DAP calls for the complete lifting of the ‘bamboo curtain’ to enable free travel between the people of Malaysia and China

Speech by Parliamentary Opposition Leader, DAP Secretary-General and MP for Kota Melaka, Lim Kit Siang, at a DAP lunch in Penang on Saturday, July 6, 1985 at 1.30 pm during his two-day visit to Bukit Bendera parliamentary constituency.

DAP calls for the complete lifting of the ‘bamboo curtain’ to enable free travel between the people of Malaysia and China.

Recently, the Barisan Nasional government announced the lifting of restriction on travel by Malaysians to China, and by the way this government announcement was publicized, it would appear to be a major breakthrough in the full normalization of relations between Malaysia and the People’s Republic of China.

But a careful reading of the government announcement showed that it was no major
breakthrough, for all that the government has done is merely to lift the ban on
Malaysians below 30 years from going to China for business reasons.

Those who wish to go to China for trade economic reasons have still to get government
approval, and from past record, such approvals are not going to be easy to come by.
Every time there is Canton Trade Fair, there would be nation-wide complaints by traders
and businessmen of the unreasonable attitude of Pernas and Ministry of Trade and
Industry in rejecting their applications to attend the China fair.

Why should the government continue to impose restrictions on Malaysians from going
to China for economic reasons?

In fact, I want to ask the Barisan Nasional government to fully explain why there is a
need to put China in the list of countries which Malaysians cannot visit without special
permission, while other Communists countries like Soviet Union which maintains a
KGB network to subvert the loyalty of Malaysians could be visited freely by our people?

The DAP calls for the complete lifting of the ‘bamboo curtain’ to enable free travel
between the people of Malaysia and China, for we do not believe that the Barisan Nasional
government have any logical or rational reasons for imposing such a ban.

I am aware that there extremists in UMNO who doubt the loyalty of Malaysian Chinese
completely ignoring the fact that Malaysia’s development today is also the result of the
great contribution of the Chinese of generations past.

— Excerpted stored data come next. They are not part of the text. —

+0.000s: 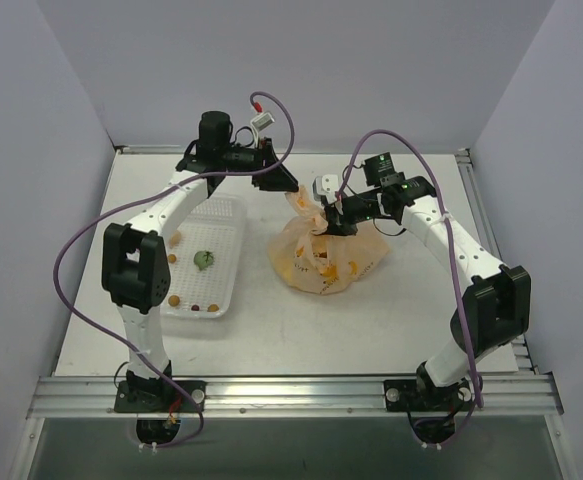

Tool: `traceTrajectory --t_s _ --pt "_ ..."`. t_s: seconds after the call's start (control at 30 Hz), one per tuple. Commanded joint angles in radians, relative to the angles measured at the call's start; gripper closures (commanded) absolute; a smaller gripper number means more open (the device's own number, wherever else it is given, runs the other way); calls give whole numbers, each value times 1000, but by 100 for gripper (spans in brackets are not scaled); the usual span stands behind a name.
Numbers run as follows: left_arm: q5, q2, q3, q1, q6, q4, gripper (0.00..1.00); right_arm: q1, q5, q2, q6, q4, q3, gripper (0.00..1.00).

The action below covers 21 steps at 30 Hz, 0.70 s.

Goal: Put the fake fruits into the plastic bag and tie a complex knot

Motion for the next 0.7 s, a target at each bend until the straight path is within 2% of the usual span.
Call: traceTrajectory --t_s 0.0,0.07,0.17,0.3,0.47,0.57,0.6,0.63,0.67 --pt "63 -6 53 -4 73 -56 49 7 -4 -11 -9 -23 27 100" --pt "78 -11 49 -2 55 -45 58 2 -1 -4 5 -23 35 100" --pt "107 -28 24 4 -17 42 65 -2 4 4 5 -22 36 100" --pt "155 -38 -32 5 -227 317 76 -15 12 13 15 -19 44 100" --pt "143 -54 -57 4 -212 315 100 -16 19 13 15 -19 46 100" --pt "94 -68 -63 5 -171 289 100 -16 21 9 14 -20 46 100" --pt "75 -78 -59 5 -137 221 100 -16 21 7 22 -19 47 100" --pt "1 -84 -45 5 -6 141 100 -16 24 7 25 -19 49 100" --pt "-44 -87 12 2 83 -89 100 -18 27 9 34 -20 52 100"
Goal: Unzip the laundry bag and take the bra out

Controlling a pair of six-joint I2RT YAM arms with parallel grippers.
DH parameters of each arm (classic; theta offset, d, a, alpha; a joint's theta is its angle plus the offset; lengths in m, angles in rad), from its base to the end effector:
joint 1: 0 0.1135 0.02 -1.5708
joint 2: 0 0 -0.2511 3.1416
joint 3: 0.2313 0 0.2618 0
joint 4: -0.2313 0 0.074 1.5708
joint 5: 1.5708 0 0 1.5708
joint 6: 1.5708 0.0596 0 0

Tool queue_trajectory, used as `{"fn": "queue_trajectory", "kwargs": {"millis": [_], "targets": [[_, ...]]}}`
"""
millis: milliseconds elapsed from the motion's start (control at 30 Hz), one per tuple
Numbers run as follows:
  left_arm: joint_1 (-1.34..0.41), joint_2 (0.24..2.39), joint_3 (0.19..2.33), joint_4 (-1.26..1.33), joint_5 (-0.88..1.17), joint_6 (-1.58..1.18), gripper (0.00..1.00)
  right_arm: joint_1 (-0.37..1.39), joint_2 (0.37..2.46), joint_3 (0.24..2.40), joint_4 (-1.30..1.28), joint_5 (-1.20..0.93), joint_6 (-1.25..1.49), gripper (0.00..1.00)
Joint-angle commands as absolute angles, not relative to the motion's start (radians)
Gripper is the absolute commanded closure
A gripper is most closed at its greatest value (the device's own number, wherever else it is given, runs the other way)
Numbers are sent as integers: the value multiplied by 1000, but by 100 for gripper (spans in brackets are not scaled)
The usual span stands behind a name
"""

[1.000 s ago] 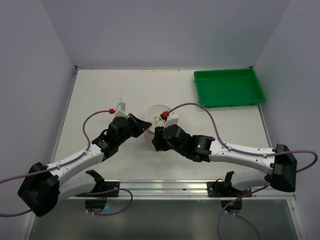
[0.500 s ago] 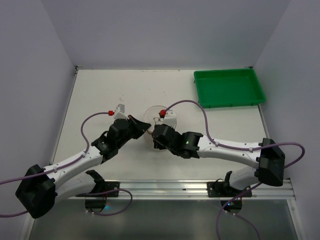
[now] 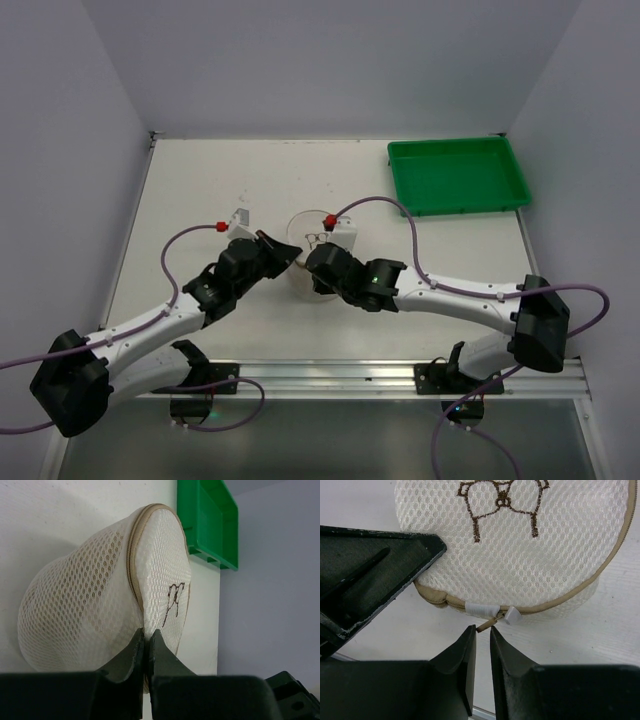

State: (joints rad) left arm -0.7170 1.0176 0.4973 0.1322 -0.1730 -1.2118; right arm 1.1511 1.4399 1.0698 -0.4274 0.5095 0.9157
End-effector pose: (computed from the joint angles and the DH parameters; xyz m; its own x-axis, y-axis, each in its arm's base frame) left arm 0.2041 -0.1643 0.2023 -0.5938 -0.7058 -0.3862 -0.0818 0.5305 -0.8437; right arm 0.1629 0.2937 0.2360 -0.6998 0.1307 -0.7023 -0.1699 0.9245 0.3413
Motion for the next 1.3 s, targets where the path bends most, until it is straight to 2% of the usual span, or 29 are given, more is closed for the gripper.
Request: {"fn": "queue_trajectory", "kwargs": {"millis": [0,200,400,533,667,767,800,833,1000,1267], "targets": [[-724,994,502,124,-219,-1207,100,1137,1442,1098,-426,563,943,81],[-726,980,505,92,-222,-1184,100,1120,1387,1034,-426,558,931,100],[-723,927,509,2,-247,-1132,100,1025,1243,888,-387,519,845,100],[-722,910,515,-80,-221,-1071,100,925,1154,789,-287,433,724,100],[-721,891,499,-106,-210,-1086,100,920,1100,767,-200,272,606,100],[-721,891,479,-72,-212,-1111,100,983,1103,779,-164,224,597,74],[-721,897,485,-57,-207,-1114,100,1021,1114,793,-157,233,589,62],[-721,914,489,-52,-203,-1117,100,1032,1141,799,-134,216,572,59],[-721,954,541,-46,-184,-1117,100,1057,1195,787,-22,77,548,54],[-721,939,549,-44,-190,-1129,100,1055,1264,775,37,47,551,50]]}}
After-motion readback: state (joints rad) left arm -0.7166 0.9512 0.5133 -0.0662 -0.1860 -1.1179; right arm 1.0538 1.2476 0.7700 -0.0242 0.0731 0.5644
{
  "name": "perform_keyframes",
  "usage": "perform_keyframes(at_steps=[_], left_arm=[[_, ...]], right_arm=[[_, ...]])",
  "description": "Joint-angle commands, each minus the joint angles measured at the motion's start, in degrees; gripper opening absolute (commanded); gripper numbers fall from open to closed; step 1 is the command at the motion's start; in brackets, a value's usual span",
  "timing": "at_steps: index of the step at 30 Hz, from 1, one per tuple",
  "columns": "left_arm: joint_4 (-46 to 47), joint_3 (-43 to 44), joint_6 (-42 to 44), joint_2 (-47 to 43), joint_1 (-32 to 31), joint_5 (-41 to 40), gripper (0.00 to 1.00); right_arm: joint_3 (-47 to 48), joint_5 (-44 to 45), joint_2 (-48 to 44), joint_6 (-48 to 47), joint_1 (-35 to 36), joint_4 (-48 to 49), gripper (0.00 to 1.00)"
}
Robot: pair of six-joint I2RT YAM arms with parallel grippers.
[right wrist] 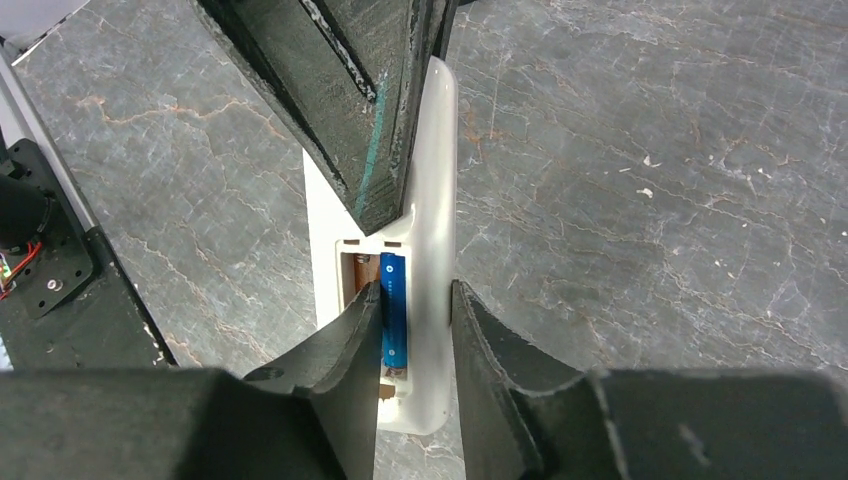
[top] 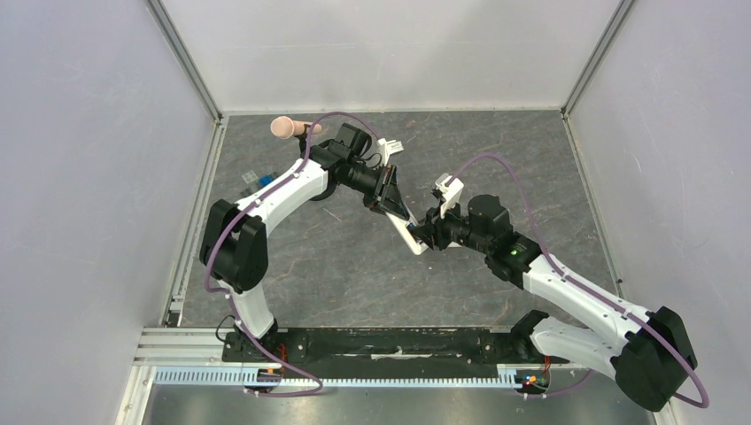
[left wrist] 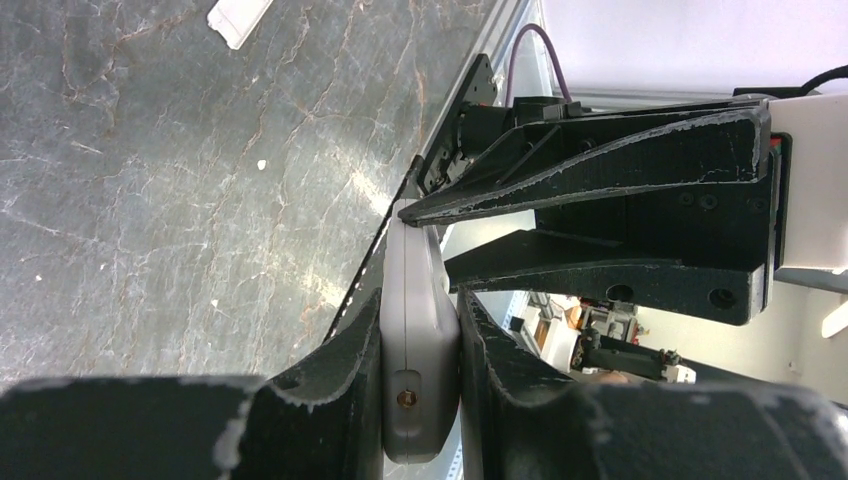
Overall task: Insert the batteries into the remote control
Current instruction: Load the battery into the remote control.
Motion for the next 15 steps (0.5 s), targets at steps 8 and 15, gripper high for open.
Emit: perform_keyframes(at_steps=[8,15], left_arm=[[0.4,3.9,2.1,-1.5,-0.3,2.4,0.02],[0.4,4.0,2.4,-1.3,-0.2,1.0,0.02]], right_arm=[[0.6,2.6,0.0,0.1,0.0,1.3,0.20],[3.7,3.1,-1.0,3.4,0.0,0.1,0.47]])
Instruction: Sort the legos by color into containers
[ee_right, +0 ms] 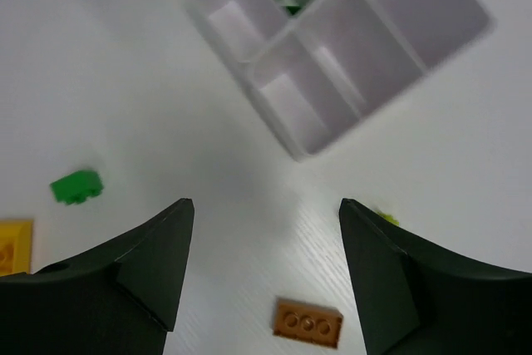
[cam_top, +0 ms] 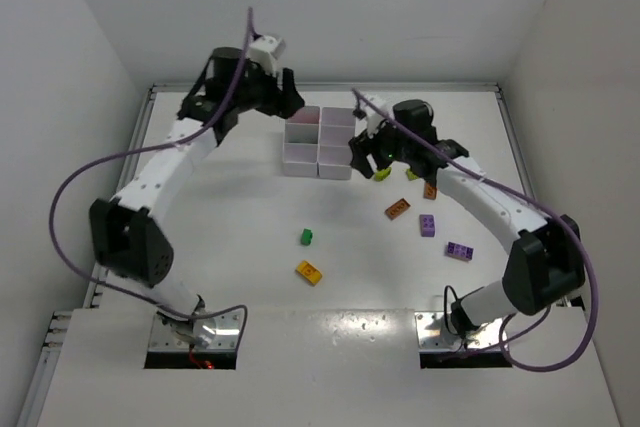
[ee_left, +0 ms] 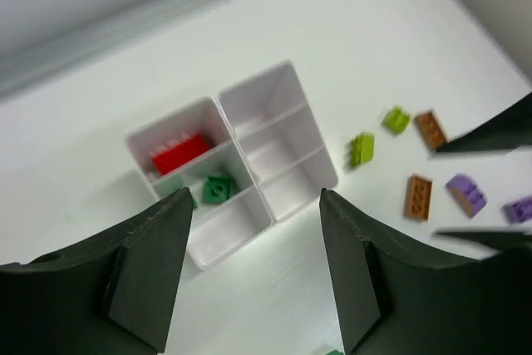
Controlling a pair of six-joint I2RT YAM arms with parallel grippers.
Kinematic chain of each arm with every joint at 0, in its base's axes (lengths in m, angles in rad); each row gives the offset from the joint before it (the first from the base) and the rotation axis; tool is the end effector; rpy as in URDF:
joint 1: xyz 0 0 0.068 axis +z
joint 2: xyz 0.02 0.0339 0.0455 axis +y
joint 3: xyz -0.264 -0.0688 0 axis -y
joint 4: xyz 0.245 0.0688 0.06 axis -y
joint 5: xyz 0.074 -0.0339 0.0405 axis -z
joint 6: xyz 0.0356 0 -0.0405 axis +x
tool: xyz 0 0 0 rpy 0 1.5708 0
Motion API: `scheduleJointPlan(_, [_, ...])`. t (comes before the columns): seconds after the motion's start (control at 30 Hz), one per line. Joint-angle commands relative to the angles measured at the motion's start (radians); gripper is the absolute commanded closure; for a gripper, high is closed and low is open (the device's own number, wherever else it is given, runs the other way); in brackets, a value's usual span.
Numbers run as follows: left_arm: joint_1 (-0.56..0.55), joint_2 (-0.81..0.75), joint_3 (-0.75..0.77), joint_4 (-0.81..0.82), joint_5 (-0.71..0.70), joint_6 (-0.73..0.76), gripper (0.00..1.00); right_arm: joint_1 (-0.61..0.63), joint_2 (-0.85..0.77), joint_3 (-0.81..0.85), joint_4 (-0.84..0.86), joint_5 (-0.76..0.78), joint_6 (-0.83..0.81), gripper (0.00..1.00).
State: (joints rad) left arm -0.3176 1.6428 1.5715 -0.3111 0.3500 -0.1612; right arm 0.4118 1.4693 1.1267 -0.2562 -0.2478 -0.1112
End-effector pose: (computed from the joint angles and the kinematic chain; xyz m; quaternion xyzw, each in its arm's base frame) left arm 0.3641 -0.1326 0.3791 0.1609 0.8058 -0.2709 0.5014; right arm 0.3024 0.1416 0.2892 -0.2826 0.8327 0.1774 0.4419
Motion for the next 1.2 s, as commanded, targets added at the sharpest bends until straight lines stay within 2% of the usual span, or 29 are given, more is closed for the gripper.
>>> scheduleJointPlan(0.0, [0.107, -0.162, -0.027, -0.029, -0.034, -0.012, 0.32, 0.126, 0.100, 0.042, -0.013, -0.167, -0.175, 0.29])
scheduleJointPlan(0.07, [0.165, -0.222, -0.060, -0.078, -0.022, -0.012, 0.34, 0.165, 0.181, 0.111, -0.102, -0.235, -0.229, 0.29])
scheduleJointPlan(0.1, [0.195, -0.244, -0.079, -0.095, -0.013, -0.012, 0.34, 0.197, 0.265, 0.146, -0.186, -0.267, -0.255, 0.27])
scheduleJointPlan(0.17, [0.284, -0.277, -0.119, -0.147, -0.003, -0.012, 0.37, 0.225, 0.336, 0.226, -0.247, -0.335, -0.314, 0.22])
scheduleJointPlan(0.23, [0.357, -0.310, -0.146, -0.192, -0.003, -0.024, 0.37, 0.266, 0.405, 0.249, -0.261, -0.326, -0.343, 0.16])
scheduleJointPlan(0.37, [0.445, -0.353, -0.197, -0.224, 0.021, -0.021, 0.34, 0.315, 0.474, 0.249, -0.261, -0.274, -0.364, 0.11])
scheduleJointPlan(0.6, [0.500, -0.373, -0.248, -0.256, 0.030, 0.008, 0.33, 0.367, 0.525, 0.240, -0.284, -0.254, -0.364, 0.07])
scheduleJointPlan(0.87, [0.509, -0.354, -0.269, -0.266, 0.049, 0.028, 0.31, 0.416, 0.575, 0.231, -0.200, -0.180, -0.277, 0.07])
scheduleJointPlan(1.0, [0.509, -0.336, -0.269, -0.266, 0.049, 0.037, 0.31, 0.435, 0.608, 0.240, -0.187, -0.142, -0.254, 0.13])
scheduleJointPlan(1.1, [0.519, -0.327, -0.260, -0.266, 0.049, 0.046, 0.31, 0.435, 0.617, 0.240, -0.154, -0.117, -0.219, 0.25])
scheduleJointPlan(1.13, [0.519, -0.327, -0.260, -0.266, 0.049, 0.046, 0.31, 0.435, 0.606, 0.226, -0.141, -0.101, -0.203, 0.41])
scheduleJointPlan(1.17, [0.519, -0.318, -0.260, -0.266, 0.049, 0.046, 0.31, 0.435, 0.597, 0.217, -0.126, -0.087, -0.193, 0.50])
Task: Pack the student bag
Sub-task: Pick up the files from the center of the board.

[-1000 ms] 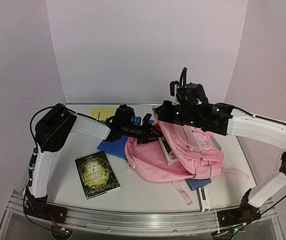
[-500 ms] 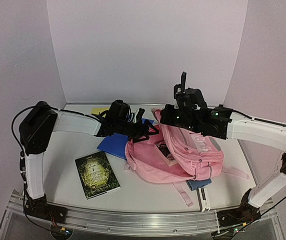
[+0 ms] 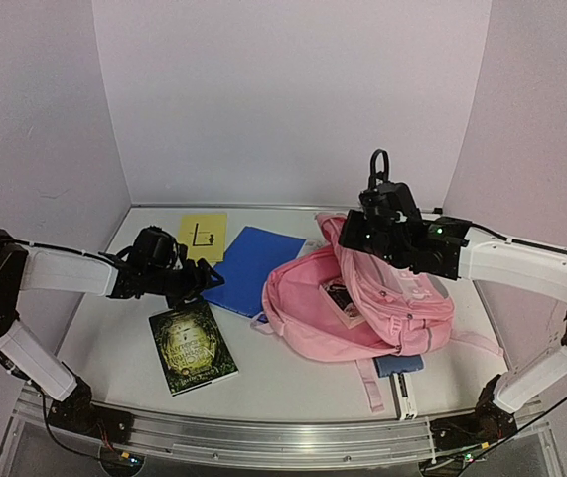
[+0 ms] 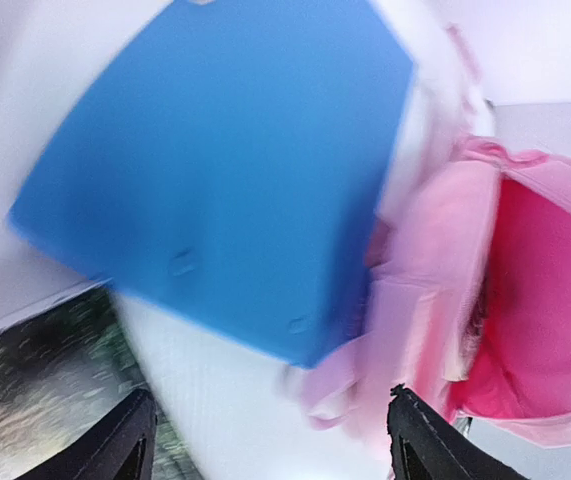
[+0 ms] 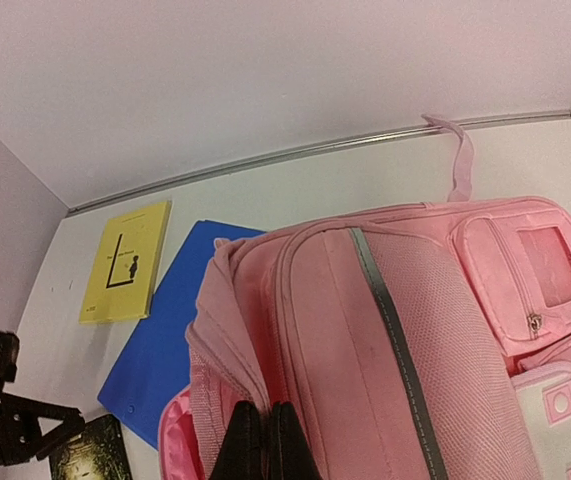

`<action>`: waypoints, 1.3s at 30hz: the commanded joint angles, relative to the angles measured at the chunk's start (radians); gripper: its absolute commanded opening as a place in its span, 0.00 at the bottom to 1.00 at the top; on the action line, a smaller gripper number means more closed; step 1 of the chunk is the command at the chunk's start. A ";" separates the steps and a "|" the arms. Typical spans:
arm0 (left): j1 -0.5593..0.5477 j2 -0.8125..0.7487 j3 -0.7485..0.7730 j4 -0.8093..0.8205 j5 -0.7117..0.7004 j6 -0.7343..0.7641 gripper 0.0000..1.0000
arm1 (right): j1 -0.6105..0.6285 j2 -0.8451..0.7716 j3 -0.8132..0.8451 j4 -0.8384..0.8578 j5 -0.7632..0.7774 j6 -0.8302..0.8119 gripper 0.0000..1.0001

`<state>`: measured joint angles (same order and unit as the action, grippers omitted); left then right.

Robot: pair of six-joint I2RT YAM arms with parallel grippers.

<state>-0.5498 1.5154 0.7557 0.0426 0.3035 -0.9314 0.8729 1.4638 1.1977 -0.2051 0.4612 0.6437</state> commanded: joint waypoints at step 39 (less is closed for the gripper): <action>-0.007 0.266 -0.092 0.517 -0.113 -0.379 0.44 | -0.047 -0.041 -0.033 -0.009 0.117 0.043 0.00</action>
<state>-0.5571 1.7855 0.6480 0.4994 0.2365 -1.3103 0.8364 1.4620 1.1702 -0.2259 0.5095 0.6819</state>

Those who doubt the loyalty of Malaysian Chinese, argue that if there is free travel for
Malaysian Chinese to China, they would be ‘brain-washed’ or indoctrinated in China
and would return as ‘fifth-columnists’ to subvert Malaysia’s sovereignty and integrity.

Such extremists thinking is a great libel on the Malaysian Chinese, and 28 years after
merdeka, must be stamped out from the thinking of all responsible Malaysian leaders.

If Malaysia is to succeed as a united, integrated Malaysian nation, then there must be
an immediate stop of any mutual suspicion about each other’s loyalty and Malaysian-ness
among the various races in the county, full of the other racial
groups in Malaysia, for otherwise, mistrust could only engender greater mistrust in deep national
disunity.

I have another reason for calling for the complete lifting of the ‘bamboo curtain’ for Malaysians
to freely visit China.

I believe that the bann on free visit by Malaysians to China is self-defeating and short-sighted,
for such free visits would actually contribute to nation-building and the earlier realization of
Malaysian consciousness and identity in Malaysia.

The socio-economic and political conditions between Malaysia and the People’s Republic of
China are so vastly different, that Malaysian Chinese who visit china would return to Malaysia
more aware of their preference for Malaysian way of life, however much they dislike certain
political, economic and social aspects in our country.

When Tun Razak visited China in May 1974, and signed the Peking Communique with
Premier Chou En Lai, there was a clause in the communiqué which stated that people of
Chinese decent in Malaysia who are not Malaysian citizens could take up the nationality
of the People’s Republic of China.

At that time, there was some 300,000 red identity card holders, the stateless persons in Malaysia.
How many of them took up the nationality of PRC, so that they ceased to be stateless?
I do not have these figures, and I am asking the Minister of Home Affairs to tell the coming
parliamentary meeting on July 15 to say how many stateless people of Chinese decent in
Malaysia took up the offer of becoming nationals of People’s Republic of China as provided
by the Peking Communique in the last 11 years. But my guess is that those who took up
the offer and availed themselves of the opportunity to become PRC nationals so that
they could cease to be state-less people are virtually non-existent.

What does this demonstrate? It show that the people of Chinese decent – who for all practical
purposes are Malaysians, being born, bred, educated, find work and could die here, except
for the absence of legal citizenship papers – would prefer to suffer deprivations and hardships
of being stateless persons with red identity cards in Malaysia, instead of taking up the options
provided by the Peking Communique of 1974 to become PRC nationals.